Tidak Menepati Janji Menikahi Adalah PMH
Utama

Tidak Menepati Janji Menikahi Adalah PMH

Mahkamah Agung pernah menghukum laki-laki yang mengingkari janji menikahi perempuan. Mengingkari janji kawin adalah perbuatan melawan hukum. Tapi, ada syaratnya.

Mys/CR-7
Bacaan 2 Menit

 

Pasal 58 KUH Perdata merumuskan tiga hal. Pertama, janji menikahi tidak menimbulkan hak untuk menuntut di muka hakim untuk dilangsungkannya perkawinan. Juga tidak menimbulkan hak untuk menuntut penggantian biaya, kerugian, dan bunga, akibat tidak dipenuhinya janji itu. Semua persetujuan ganti rugi dalam hal ini adalah batal. Kedua, namun jika pemberitahuan nikah telah diikuti suatu pengumuman, maka hal ini dapat menjadi dasar untuk menuntut kerugian. Ketiga, masa daluarsa untuk menuntut ganti rugi tersebut adalah 18 bulan terhitung sejak pengumuman rencana perkawinan.

 

Kembali ke soal perbuatan melawan hukum (PMH). Dalam sebuah perkara yang terjadi di Nusa Tenggara Barat, MA menghukum tergugat melakukan PMH gara-gara tidak menepati janji untuk menikahi. Berdasarkan keterangan atasan tergugat, tergugat sudah memperkenalkan penggugat sebagai calon isterinya kepada orang lain. Beberapa dokumen penting, seperti tabungan, juga sudah diserahkan tergugat kepada penggugat sebagai bukti keseriusannya mau menikahi. Mereka malah hidup bersama. Tetapi ketika si perempuan menagih janji untuk dinikahi, si laki-laki ingkar. MA menyatakan perbuatan di pria  “melanggar norma kesusilaan dan kepatutan dalam masyarakat”. Karena itu pula, perbuatan si pria dianggap sebagai perbuatan melawan hukum.

 

Adat

Dalam masyarakat yang masih kuat memegang prinsip adat, tidak menepati janji menikahi bisa berakibat fatal.
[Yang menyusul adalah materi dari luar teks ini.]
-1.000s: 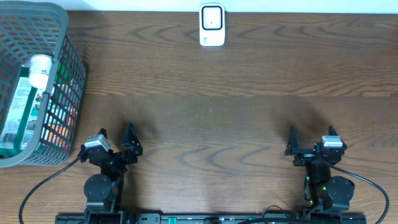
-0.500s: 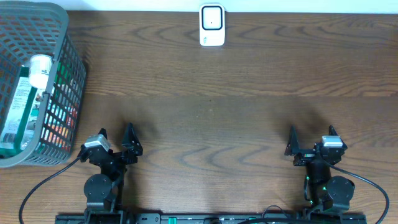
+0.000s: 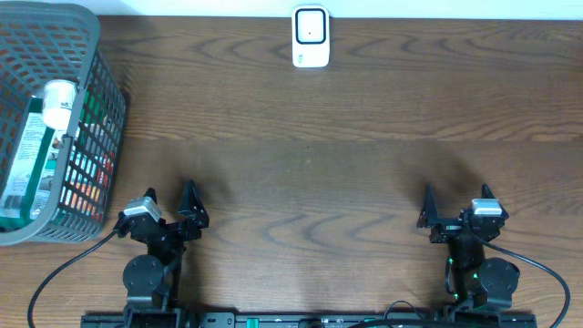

Yang ribut bukan hanya pasangan calon suami-isteri, tetapi juga bisa merembet ke hubungan keluarga besar. Kasus semacam ini pula yang pernah ditangani dan diputus MA. Si laki-laki dianggap melanggar adat pualeu manlu pada masyarakat Biboki, Timor, karena tidak menepati janji menikahi perempuan.

 

“Jangan takut, saya pasti mengawinimu,” begitulah kata-kata yang sering terucap dari bibir si laki-laki (sebut saja Ed) manakala merayu si perempuan (inisial Mp). Setelah lebih setahun menjalin hubungan, berbekal rayuan janji menikahi, Ed menggauli Mp sampai Mp hamil. Kehamilan Mp akhirnya diketahui keluarganya.

 

Keluarga berinisiatif menyelesaikan masalah ini secara adat. Keluarga Ed datang dan kembali mengakui perbuatan Ed. Keluarga juga bersedia dihukum secara adat. Namun pas hari yang sudah ditentukan, tak seorang pun keluarga Ed datang. Padahal keluarga si perempuan sudah mempersiapkan acara adat.

 

Merasa dipermalukan, keluarga si perempuan akhirnya membawa masalah ini ke jalur hukum. Dalam putusannya MA mengutip keterangan ahli. Berdasarkan adat masyarakat Biboki, bila seorang nona bujang telah hamil, lalu dicari tahu siapa pelakunya. Bila pelakunya tidak mau bertanggung jawab memenuhi janji menikahi si perempuan yang telah dia hamili, si pria dikenakan sanksi adat tatam fani benas sesuai persetujuan kedua belah pihak. MA akhirnya menjatuhkan putusan yang menyatakan si laki-laki dan keluarganya melanggar hukum adat pualeu manleu.

 

Meskipun putusan-putusan MA ini sudah bertahun-tahun lalu dijatuhkan, tetapi masih kontekstual. Janji menikahi masih sering terdengar sekedar janji atau umbaran kata-kata. Dalam kasus tersebut, ternyata bukan hanya sekedar janji lisan, melainkan sudah ada tindakan atau dampak dari janji tersebut.